> [Your instructions]
Among the entries that follow, count the lines with the word "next" and report the number by itself.

> [Records for the task]
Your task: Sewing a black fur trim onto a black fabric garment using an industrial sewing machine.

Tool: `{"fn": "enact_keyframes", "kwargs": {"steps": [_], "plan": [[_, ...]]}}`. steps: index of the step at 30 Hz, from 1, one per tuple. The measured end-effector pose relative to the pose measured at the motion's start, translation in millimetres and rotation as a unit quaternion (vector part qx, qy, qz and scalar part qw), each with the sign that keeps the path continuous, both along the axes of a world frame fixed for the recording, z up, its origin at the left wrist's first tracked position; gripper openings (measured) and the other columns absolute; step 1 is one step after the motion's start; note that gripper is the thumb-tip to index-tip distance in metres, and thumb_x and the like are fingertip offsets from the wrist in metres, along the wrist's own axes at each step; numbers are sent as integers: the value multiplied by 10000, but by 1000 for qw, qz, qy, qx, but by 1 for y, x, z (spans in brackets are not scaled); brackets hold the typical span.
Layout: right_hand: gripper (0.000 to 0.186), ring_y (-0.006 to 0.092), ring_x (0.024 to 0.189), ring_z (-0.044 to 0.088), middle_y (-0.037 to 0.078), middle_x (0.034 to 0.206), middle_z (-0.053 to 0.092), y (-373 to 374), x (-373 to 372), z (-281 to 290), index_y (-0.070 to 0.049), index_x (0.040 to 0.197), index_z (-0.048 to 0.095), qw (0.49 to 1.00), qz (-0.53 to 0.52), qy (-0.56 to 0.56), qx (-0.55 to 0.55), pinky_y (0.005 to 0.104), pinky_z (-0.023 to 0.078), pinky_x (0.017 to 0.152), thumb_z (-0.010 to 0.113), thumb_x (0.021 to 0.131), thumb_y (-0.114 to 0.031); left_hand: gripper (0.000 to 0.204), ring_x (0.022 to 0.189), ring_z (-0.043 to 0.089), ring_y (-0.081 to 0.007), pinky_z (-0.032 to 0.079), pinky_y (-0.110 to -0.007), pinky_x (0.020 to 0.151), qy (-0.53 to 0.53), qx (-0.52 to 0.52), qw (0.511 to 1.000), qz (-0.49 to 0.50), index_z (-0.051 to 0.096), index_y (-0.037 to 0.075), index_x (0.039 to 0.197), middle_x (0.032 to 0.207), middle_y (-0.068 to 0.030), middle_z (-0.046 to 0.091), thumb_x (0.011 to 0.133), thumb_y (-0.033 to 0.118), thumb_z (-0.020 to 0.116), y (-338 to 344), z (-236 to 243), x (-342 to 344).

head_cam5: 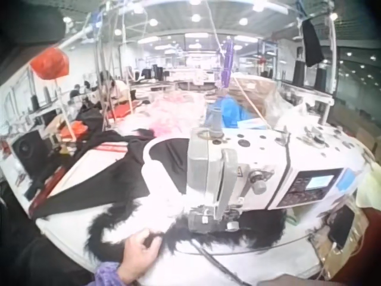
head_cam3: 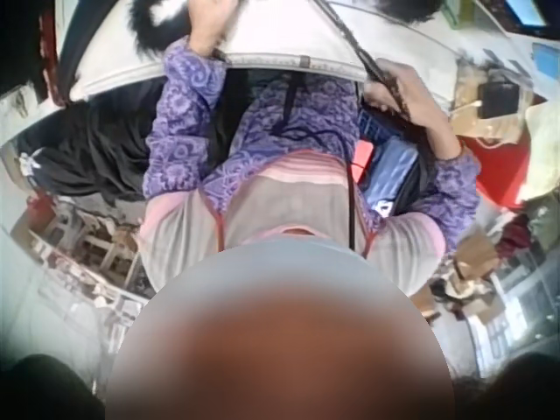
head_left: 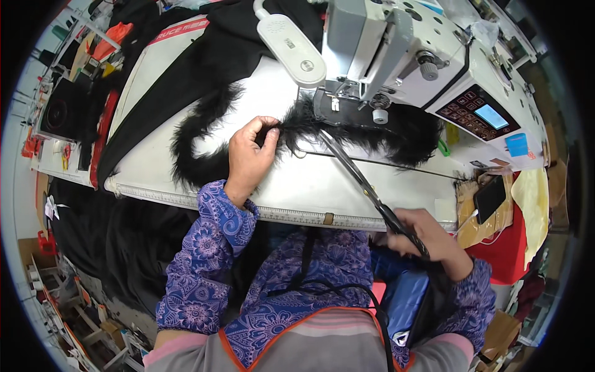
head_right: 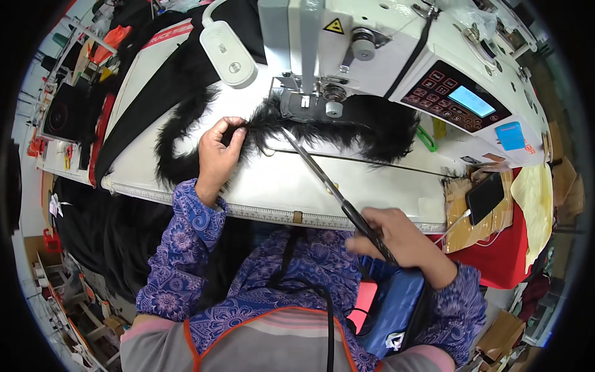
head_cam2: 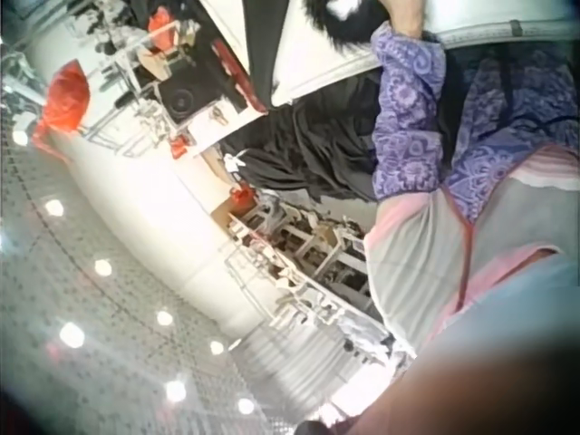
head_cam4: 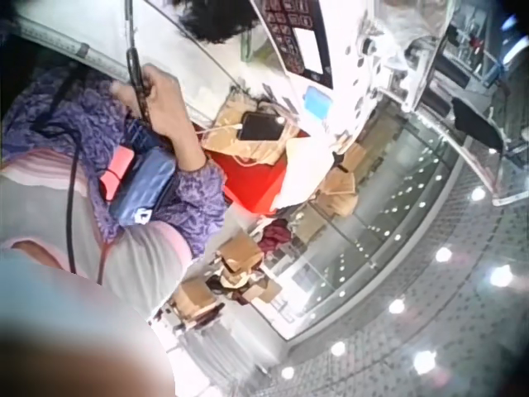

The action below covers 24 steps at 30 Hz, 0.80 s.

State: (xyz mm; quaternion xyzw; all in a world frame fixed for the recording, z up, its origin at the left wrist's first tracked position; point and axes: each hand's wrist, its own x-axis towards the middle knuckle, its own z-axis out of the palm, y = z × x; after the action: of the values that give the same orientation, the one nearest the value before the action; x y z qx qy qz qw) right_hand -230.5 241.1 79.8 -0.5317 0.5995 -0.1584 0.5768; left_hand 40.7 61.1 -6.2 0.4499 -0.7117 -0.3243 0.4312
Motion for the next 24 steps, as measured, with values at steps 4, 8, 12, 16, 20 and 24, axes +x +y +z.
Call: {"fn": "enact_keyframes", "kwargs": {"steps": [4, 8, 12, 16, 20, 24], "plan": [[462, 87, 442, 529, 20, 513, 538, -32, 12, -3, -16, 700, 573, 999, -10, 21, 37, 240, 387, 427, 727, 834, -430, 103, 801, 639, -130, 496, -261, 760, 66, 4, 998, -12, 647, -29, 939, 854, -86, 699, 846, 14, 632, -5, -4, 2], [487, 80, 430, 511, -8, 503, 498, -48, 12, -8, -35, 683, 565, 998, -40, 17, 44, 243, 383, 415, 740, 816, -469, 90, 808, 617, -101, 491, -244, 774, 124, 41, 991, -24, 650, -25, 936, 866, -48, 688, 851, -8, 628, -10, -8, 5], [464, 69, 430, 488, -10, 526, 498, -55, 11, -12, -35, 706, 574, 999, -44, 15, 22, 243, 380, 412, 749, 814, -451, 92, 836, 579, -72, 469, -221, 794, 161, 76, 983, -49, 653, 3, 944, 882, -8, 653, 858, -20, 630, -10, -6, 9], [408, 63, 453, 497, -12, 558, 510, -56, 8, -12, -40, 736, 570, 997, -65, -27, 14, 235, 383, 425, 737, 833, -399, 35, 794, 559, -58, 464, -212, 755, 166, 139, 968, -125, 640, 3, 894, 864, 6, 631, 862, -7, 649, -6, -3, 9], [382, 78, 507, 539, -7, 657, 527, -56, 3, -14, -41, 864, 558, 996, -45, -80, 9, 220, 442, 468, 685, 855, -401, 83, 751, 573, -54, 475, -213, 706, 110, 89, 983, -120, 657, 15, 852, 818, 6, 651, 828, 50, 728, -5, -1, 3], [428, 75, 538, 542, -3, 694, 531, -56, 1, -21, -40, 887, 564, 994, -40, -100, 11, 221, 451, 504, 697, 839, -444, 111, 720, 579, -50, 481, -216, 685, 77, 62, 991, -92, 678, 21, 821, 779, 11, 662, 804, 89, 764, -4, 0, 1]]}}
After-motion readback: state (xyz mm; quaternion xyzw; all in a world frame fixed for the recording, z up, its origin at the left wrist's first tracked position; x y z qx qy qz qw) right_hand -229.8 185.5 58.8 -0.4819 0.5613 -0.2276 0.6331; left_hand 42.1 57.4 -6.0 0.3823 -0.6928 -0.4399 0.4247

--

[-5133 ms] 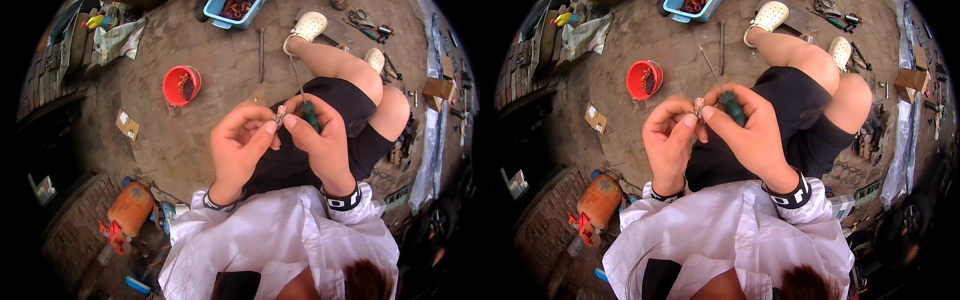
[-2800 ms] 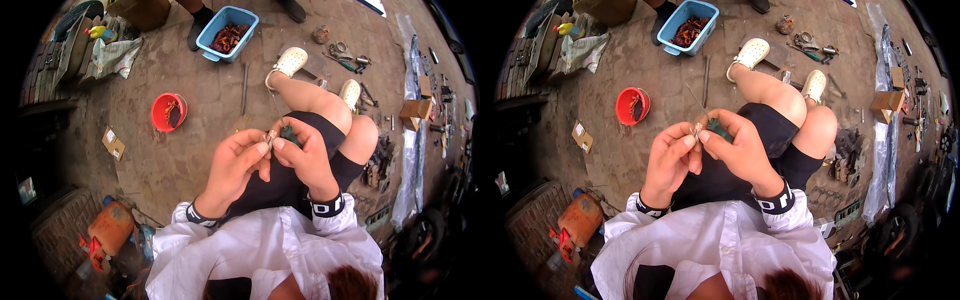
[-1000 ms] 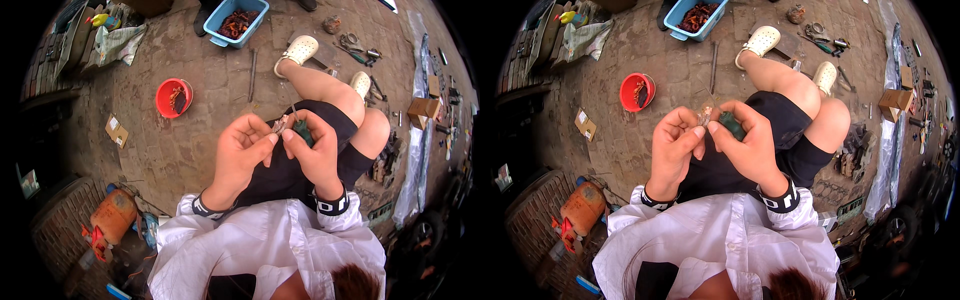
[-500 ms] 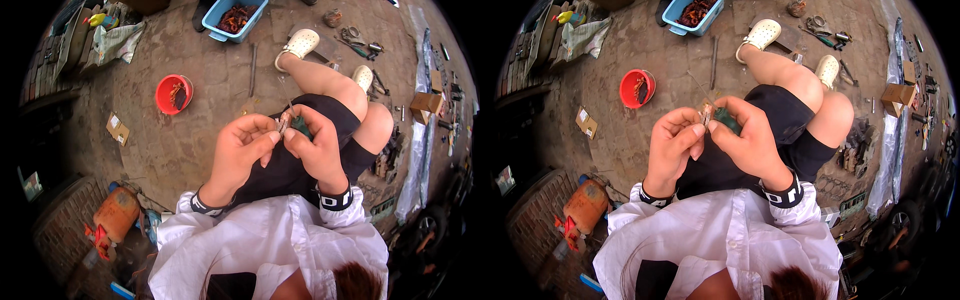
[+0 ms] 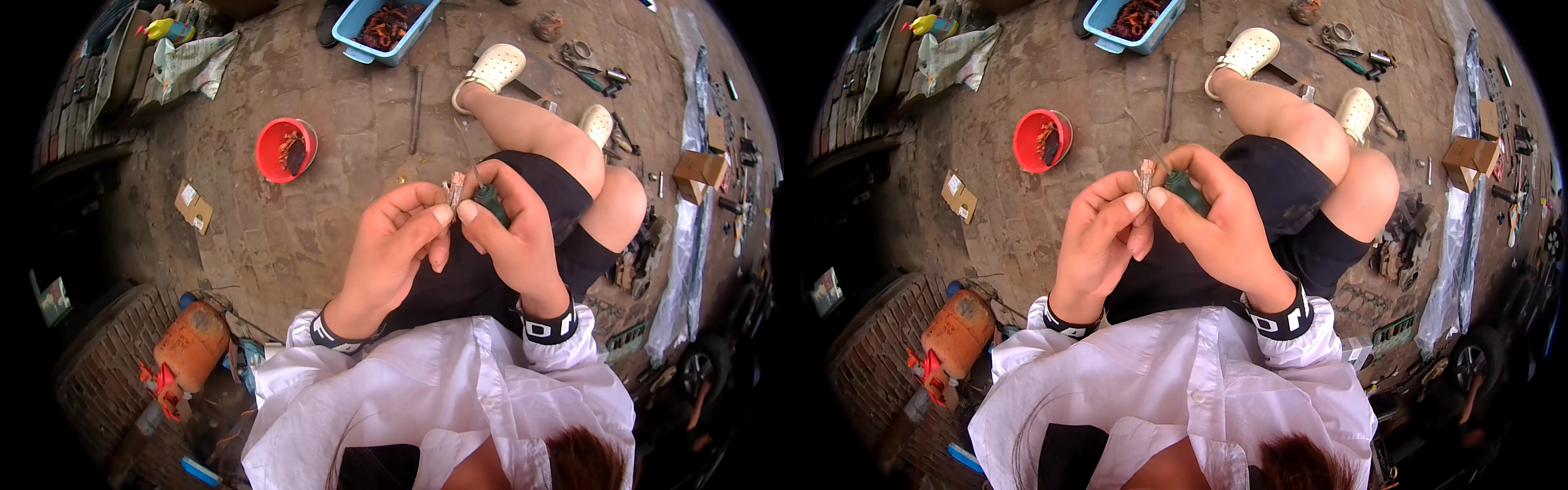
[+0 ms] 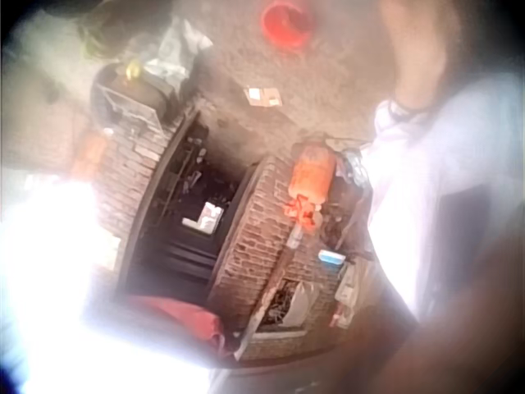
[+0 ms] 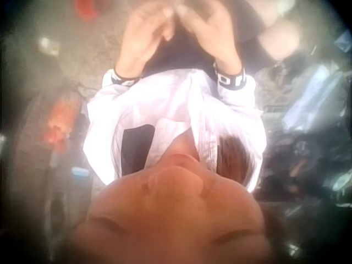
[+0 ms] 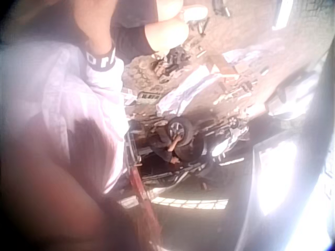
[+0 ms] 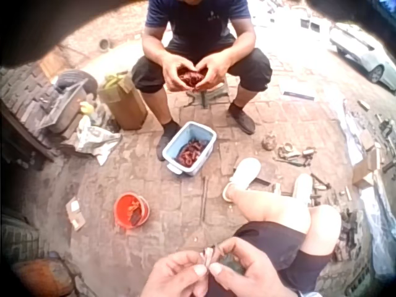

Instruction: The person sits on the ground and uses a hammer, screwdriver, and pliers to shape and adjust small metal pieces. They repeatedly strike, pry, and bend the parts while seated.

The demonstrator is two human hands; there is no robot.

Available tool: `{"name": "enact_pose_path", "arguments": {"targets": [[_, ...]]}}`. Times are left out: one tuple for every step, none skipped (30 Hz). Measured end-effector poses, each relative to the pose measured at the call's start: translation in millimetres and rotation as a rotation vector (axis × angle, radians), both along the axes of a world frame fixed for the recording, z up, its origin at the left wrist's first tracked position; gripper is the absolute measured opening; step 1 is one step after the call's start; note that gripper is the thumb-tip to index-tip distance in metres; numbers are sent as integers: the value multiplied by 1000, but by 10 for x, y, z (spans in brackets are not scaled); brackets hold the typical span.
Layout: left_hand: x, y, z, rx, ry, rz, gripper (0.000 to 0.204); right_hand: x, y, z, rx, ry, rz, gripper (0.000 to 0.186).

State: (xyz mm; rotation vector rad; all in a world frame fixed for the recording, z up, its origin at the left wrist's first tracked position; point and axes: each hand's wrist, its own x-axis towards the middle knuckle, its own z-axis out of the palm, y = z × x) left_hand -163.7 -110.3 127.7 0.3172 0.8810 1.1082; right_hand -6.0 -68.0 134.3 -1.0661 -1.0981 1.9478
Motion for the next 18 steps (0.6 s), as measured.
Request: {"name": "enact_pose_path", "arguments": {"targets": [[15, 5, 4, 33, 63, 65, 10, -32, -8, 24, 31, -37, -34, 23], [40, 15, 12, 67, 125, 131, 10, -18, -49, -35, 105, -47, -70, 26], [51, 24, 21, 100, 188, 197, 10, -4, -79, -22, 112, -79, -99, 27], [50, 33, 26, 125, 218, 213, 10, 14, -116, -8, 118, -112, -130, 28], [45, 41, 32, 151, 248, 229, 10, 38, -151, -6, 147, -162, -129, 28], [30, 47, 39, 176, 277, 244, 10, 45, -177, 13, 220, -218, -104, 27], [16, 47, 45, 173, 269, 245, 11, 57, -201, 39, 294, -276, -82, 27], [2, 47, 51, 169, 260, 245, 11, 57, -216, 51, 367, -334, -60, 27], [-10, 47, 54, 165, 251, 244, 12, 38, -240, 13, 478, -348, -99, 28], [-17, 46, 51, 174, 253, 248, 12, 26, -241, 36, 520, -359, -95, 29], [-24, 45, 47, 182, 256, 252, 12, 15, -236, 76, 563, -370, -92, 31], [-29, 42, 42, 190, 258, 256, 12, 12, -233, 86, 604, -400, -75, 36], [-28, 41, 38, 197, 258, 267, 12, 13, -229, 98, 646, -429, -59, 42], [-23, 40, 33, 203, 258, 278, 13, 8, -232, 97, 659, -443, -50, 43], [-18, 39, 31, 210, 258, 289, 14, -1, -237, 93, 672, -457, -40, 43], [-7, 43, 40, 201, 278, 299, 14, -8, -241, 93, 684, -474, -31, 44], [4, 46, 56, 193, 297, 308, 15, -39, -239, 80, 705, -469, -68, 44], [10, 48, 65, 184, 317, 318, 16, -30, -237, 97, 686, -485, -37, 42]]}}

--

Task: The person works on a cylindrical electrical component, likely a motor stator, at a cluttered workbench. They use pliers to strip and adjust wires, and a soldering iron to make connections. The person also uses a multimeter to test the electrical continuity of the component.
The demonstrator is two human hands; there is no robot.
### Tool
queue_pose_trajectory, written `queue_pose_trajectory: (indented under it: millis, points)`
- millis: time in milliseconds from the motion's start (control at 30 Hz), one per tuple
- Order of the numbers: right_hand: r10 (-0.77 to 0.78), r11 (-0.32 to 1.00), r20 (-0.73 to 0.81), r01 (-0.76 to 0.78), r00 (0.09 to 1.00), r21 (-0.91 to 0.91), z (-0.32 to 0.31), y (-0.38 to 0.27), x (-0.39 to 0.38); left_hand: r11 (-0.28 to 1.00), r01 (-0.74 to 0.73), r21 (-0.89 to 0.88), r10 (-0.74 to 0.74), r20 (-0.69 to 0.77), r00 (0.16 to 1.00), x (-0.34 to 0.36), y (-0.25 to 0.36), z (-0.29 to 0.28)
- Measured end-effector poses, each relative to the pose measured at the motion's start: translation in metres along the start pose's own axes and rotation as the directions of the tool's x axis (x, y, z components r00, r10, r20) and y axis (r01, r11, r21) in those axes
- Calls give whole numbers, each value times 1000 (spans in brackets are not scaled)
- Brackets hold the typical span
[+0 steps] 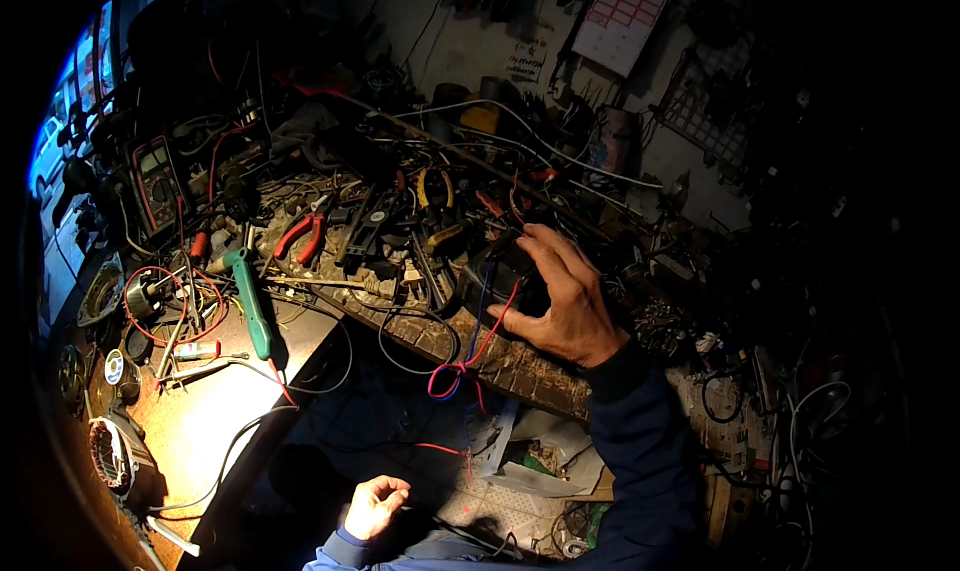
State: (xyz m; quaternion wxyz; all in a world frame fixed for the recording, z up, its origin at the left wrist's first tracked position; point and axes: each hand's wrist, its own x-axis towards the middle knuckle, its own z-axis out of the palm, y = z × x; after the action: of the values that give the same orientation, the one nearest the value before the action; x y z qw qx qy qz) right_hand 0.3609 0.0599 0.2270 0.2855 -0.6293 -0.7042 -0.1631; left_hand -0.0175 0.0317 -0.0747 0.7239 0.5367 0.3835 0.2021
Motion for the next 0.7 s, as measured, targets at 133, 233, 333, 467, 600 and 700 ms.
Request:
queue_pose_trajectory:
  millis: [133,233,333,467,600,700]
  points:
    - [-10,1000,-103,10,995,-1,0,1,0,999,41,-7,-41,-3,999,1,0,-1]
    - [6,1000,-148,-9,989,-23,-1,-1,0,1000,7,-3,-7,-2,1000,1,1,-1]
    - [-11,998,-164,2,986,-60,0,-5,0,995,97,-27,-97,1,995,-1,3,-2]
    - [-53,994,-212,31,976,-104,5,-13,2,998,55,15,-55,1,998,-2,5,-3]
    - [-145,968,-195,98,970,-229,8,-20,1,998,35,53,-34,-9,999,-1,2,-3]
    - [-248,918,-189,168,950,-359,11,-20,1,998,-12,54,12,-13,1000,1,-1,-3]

> [The answer]
3